Writing a good proposal - part 1 of 3
1. Allow yourself time
Preparing a draft proposal and consulting on it, preparing the project costings and getting advice on these, as well as reading the regulations of the grants scheme to learn what is and what is not permissible, are all time-consuming parts of the process of application.
2. Study your funding source
All funding agencies will have their own criteria for deciding on allocation of their resources. It is worth while taking time to familiarise yourself with these and ensuring that your proposal clearly addresses your targeted source of support.
The ESRC is an agency funded by the government and its mission is "to promote and support by any means, high quality, basic, strategic and applied research and related postgraduate training in the social sciences; to advance knowledge and provide trained social scientists which meets the needs of users and beneficiaries, thereby contributing to the economic competitiveness of the UK, the effectiveness of public services and policy, and the quality of life; and, to provide advice on, and disseminate knowledge and promote public understanding of, the social sciences".
Four characteristics of all successful ESRC research grants are constant. They must:
- promise excellent research
- be of value to potential users outside or within the research community
- convince of the ability to deliver research
- demonstrate value for money (not necessarily the same as cheapness).
3. Read the rules
...and the guidance notes attached to the application form which are designed to help you through the 'filling in' process.

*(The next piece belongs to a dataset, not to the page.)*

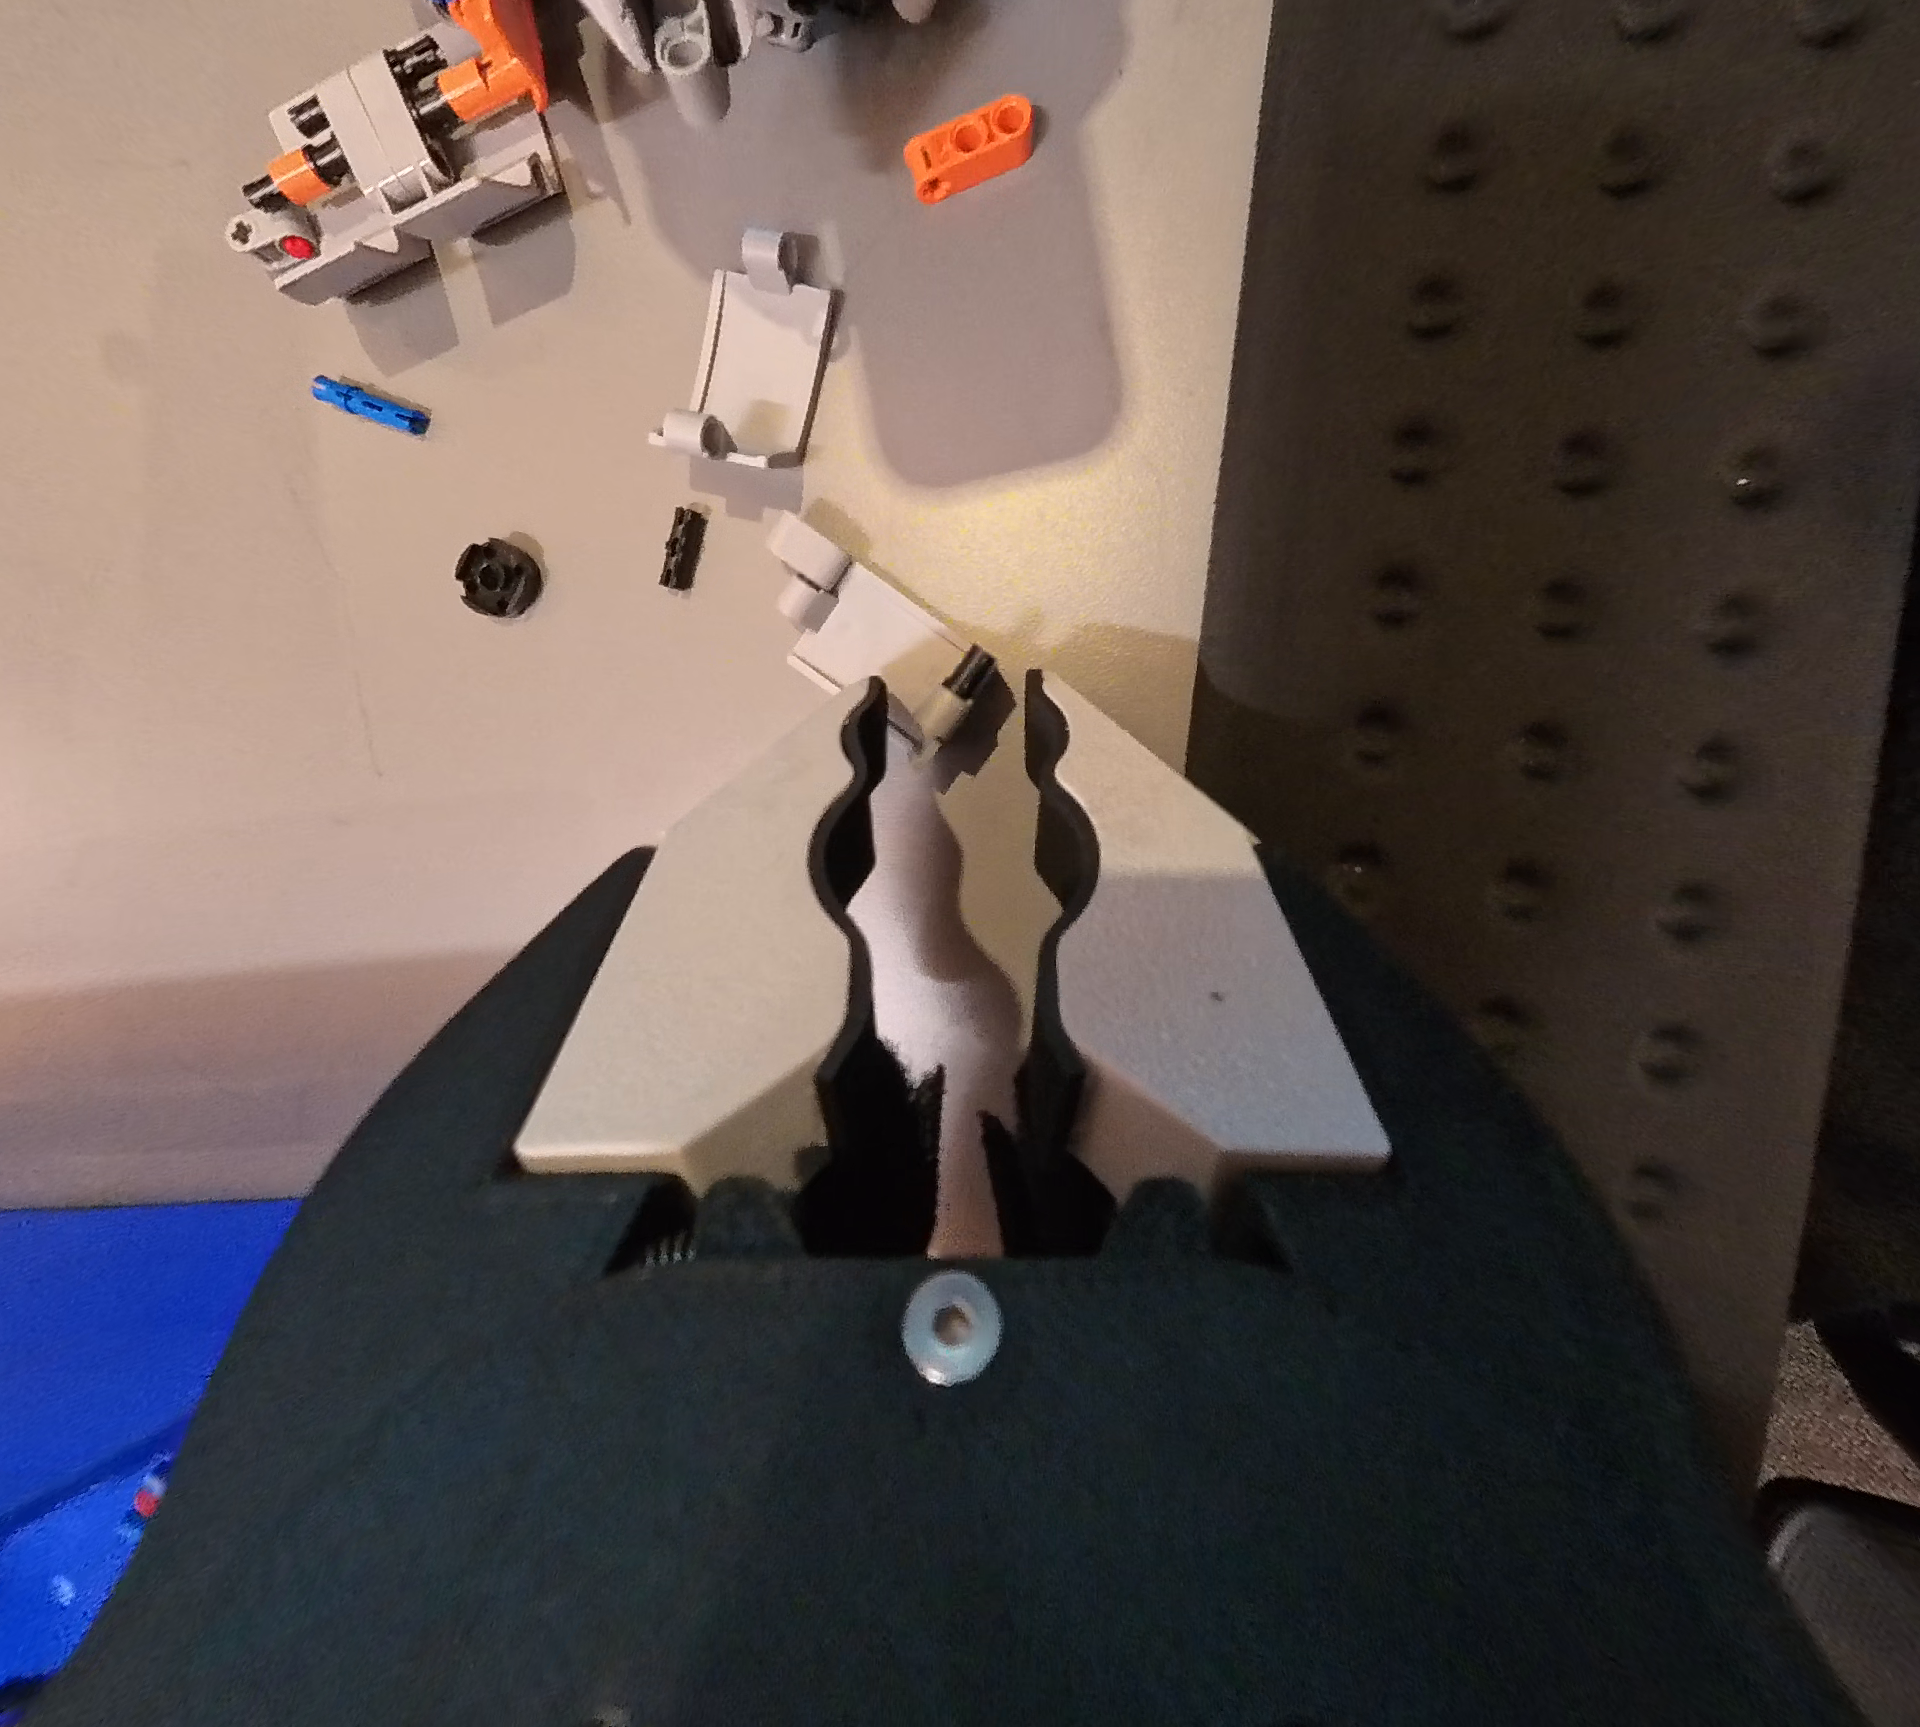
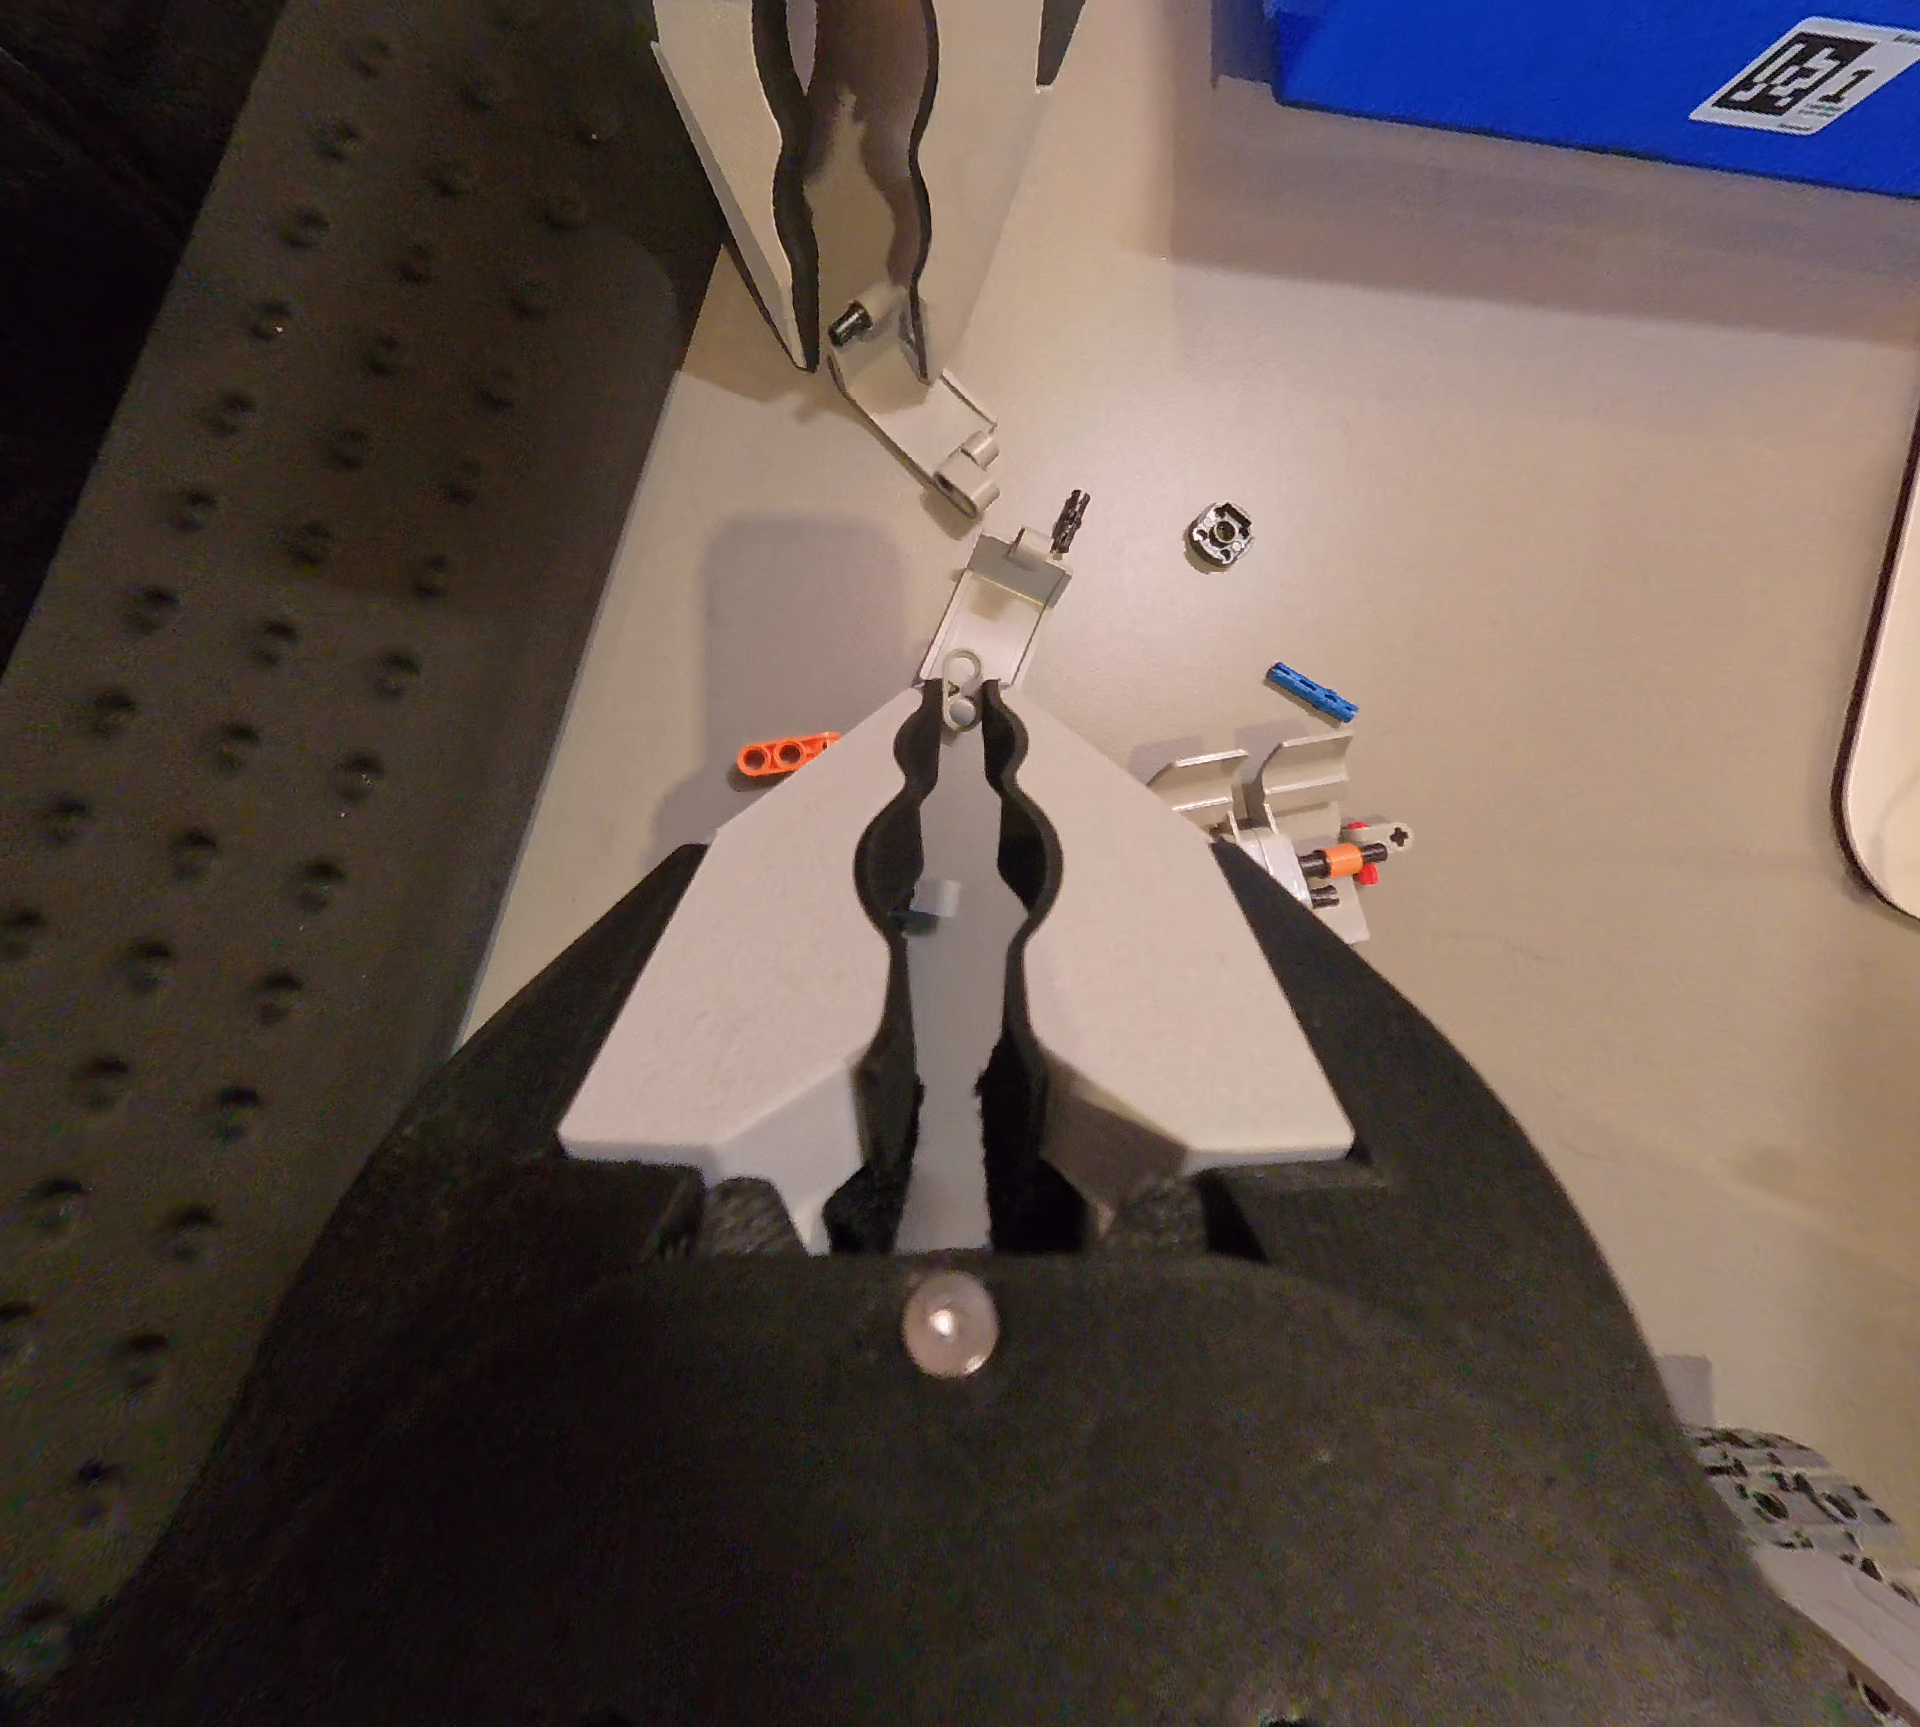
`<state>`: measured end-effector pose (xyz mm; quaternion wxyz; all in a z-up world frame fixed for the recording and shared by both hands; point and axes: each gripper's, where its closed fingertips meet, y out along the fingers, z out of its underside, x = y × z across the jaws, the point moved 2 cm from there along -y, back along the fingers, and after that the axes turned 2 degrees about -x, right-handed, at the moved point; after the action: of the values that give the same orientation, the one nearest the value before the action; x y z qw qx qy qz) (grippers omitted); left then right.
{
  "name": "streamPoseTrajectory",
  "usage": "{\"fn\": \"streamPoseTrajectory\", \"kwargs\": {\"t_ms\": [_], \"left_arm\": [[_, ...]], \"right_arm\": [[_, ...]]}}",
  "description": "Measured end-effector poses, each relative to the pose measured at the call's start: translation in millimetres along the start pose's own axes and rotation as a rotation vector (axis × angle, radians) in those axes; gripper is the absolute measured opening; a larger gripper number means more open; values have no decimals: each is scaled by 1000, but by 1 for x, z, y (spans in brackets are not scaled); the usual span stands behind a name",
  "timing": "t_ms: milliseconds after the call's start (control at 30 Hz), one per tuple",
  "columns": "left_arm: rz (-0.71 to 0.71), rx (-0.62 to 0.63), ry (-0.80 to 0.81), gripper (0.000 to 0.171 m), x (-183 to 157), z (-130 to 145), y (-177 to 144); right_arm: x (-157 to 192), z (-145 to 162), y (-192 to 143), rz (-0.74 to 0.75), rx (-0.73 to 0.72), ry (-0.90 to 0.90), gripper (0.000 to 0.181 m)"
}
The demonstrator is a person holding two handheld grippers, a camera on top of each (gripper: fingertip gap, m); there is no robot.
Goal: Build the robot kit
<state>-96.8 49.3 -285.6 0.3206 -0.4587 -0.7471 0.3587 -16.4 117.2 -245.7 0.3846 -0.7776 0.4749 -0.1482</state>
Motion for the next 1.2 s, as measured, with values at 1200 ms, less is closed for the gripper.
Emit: {"fn": "streamPoseTrajectory", "kwargs": {"t_ms": [1200], "left_arm": [[-14,-62,-56,35,0,1,0]], "right_arm": [[-5,-4,-5,35,-33,-7,5]]}}
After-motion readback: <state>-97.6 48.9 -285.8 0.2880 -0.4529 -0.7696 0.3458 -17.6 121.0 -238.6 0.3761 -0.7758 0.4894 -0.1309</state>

This cannot be over-stressed; familiarising yourself with the content of the ESRC Research Funding Guide may seem tedious but will help you to avoid basic mistakes which at best will require clarification with office staff and at worst may prejudice chances of success. Make sure you are using the current versions of the application form and Research Funding Guidelines. If in doubt check with the office staff at the Council. (More information on electronic applications to the ESRC.)
4. Discuss your proposal
...with peer groups, colleagues and, if you are a relatively new researcher, with senior and more experienced researchers. Experienced collaboration or supervision rarely goes amiss. If you have never sent in a proposal to the ESRC before try to get the advice of someone who has already been successful. Contact the people you intend to nominate as referees and make sure they know what you are doing. It is not uncommon for nominated referees to be unaware of the substance of the work they are asked to comment on, have little knowledge of the applicant or his/her work, or give a very poor grading. Some have even been known to decline to comment!
5. Justify your costings
...which should be considered with care and close reference to the ESRC Research Funding Guide. A maximum of 2 sides of A4 is allowed on the compulsory justification attachment to the application. Be realistic - lavish costings are unlikely to find favour with Panel Members and a proposal which promises the earth at remarkably low expense will be regarded with caution. Applicants should think carefully about the time and resources needed to complete the research successfully within the specified period. Awards will be based on the eligible costings included in proposals and will be subject to standard indexation and cash limited at the time of announcement so it is important to get costings right when applying. A well thought out financial plan helps to create confidence in the proposal generally. Give as detailed a breakdown of costs as possible so that the Panel can properly assess the case for support. Do make sure that what you are asking for is allowed within the regulations. Bear in mind that ESRC is looking for value for money.